The UC Irvine Machine Learning Repository6 contains a data set related to glass identification. The data consist of 214 glass samples labeled as one of seven class categories. There are nine predictors, including the refractive index and percentages of eight elements: Na, Mg, Al, Si, K, Ca, Ba, and Fe. The data can be accessed via:
library(mlbench)
data(Glass)
str(Glass)
## 'data.frame': 214 obs. of 10 variables:
## $ RI : num 1.52 1.52 1.52 1.52 1.52 ...
## $ Na : num 13.6 13.9 13.5 13.2 13.3 ...
## $ Mg : num 4.49 3.6 3.55 3.69 3.62 3.61 3.6 3.61 3.58 3.6 ...
## $ Al : num 1.1 1.36 1.54 1.29 1.24 1.62 1.14 1.05 1.37 1.36 ...
## $ Si : num 71.8 72.7 73 72.6 73.1 ...
## $ K : num 0.06 0.48 0.39 0.57 0.55 0.64 0.58 0.57 0.56 0.57 ...
## $ Ca : num 8.75 7.83 7.78 8.22 8.07 8.07 8.17 8.24 8.3 8.4 ...
## $ Ba : num 0 0 0 0 0 0 0 0 0 0 ...
## $ Fe : num 0 0 0 0 0 0.26 0 0 0 0.11 ...
## $ Type: Factor w/ 6 levels "1","2","3","5",..: 1 1 1 1 1 1 1 1 1 1 ...
First lets examine the overall distribution of the glass type variable.
library(ggplot2)
ggplot(Glass,aes(x=Glass$Type))+geom_histogram(fill="deepskyblue3",colour="black", stat="count")+ggtitle("Distribution by Type of Glass")+
xlab("Glass Type") +
ylab("Count")+
coord_flip()+
labs(caption="UCI Machine Learning Repository")
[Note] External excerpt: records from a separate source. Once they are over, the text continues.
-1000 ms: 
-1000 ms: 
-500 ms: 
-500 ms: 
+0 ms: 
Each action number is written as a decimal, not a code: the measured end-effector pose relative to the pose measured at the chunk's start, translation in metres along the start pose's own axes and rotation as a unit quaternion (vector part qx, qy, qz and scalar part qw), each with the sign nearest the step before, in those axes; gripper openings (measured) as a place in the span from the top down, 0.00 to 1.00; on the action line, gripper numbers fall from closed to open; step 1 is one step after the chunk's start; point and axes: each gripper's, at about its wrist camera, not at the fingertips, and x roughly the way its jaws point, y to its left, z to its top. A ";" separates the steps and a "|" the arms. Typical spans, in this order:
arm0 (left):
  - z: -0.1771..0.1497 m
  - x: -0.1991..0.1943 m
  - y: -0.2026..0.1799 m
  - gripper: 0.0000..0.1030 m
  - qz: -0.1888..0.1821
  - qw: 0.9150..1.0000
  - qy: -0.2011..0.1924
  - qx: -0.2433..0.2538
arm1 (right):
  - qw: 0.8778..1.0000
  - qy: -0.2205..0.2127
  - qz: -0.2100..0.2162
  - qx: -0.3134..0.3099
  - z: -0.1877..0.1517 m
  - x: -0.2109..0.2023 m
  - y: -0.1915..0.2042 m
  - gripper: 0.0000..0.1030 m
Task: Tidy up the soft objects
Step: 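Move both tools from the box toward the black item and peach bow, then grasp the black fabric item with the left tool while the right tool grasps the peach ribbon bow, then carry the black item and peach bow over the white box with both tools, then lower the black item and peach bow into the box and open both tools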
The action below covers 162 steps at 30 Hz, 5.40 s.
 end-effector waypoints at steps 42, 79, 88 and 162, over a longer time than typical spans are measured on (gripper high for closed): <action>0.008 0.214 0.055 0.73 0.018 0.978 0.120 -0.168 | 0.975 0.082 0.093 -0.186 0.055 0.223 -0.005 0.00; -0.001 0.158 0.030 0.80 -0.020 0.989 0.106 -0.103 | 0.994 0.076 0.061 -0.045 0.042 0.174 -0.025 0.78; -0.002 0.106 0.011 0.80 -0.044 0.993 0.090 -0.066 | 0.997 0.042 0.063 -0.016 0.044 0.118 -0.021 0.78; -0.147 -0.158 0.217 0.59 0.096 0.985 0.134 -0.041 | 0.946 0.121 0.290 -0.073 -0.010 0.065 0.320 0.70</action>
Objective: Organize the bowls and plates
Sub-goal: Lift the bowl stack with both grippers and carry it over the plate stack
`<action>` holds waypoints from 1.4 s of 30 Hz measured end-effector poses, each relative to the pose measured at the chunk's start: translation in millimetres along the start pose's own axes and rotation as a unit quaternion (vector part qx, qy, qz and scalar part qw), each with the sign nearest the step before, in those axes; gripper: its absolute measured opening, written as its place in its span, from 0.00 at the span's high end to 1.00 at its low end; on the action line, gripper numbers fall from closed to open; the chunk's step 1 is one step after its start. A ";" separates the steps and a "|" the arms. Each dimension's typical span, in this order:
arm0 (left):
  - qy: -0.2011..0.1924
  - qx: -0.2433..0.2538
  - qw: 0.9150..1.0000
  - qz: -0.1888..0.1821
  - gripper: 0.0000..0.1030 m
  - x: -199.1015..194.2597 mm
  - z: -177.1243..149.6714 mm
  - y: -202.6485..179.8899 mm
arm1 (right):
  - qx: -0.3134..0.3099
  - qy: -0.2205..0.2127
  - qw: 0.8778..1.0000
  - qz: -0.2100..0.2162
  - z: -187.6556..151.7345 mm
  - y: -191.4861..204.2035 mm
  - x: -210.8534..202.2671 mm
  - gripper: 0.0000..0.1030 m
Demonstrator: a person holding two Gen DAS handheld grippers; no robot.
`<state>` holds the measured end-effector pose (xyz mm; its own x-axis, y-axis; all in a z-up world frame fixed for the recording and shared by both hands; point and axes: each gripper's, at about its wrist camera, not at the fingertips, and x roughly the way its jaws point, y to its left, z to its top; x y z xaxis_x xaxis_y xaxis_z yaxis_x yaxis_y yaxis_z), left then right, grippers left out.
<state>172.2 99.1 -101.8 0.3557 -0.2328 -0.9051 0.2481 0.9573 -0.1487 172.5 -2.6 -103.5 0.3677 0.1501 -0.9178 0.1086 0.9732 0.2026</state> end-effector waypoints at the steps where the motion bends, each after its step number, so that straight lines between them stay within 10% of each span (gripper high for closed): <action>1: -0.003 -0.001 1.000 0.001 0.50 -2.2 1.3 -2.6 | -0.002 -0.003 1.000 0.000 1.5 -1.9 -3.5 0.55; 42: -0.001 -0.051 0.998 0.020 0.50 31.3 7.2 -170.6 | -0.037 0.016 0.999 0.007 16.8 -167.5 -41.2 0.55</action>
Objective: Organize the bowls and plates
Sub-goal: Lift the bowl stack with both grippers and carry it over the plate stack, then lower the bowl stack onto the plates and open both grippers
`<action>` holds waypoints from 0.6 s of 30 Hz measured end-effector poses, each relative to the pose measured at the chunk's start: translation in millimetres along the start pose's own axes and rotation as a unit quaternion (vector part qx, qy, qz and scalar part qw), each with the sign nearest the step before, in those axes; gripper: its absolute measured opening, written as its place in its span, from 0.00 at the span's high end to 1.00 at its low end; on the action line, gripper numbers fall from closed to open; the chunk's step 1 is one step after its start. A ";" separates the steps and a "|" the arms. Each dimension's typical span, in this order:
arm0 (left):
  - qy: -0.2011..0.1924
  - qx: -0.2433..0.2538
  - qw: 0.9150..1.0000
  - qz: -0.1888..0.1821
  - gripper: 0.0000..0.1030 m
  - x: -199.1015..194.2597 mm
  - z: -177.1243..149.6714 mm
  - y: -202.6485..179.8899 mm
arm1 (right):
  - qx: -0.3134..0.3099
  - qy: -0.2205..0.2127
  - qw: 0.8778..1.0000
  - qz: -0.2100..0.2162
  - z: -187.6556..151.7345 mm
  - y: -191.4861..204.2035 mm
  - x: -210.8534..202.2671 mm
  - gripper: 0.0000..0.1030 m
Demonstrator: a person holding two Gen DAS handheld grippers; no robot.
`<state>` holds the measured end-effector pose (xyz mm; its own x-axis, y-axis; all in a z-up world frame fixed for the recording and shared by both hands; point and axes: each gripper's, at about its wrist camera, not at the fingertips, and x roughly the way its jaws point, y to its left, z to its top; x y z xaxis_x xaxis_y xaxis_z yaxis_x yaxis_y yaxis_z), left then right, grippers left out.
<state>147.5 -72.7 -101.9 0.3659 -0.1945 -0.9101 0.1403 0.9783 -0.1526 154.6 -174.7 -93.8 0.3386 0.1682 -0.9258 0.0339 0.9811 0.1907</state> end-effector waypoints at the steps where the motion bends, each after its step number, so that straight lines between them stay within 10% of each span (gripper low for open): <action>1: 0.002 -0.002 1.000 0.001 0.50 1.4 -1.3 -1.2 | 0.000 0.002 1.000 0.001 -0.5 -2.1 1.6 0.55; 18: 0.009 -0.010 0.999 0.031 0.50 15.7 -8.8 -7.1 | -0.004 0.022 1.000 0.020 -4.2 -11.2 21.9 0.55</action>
We can see there are more cases of Glass Types 1 and 2 within the whole data set. How about the distribution of the predictors?
library(DataExplorer)
Glass2<-subset(Glass, select=c(-Type))
plot_histogram(Glass2)
RI, NA, AI, and SI have a fairly close to normal distribution. We can see a left skew with Mg and possible an outlier. K has right skew along with Ba and Fe.
Are we missing data?
plot_missing(Glass)
How do we see the relationships between predictors?
#correlation matrix and visualization
correlation_matrix <- round(cor(Glass2),2)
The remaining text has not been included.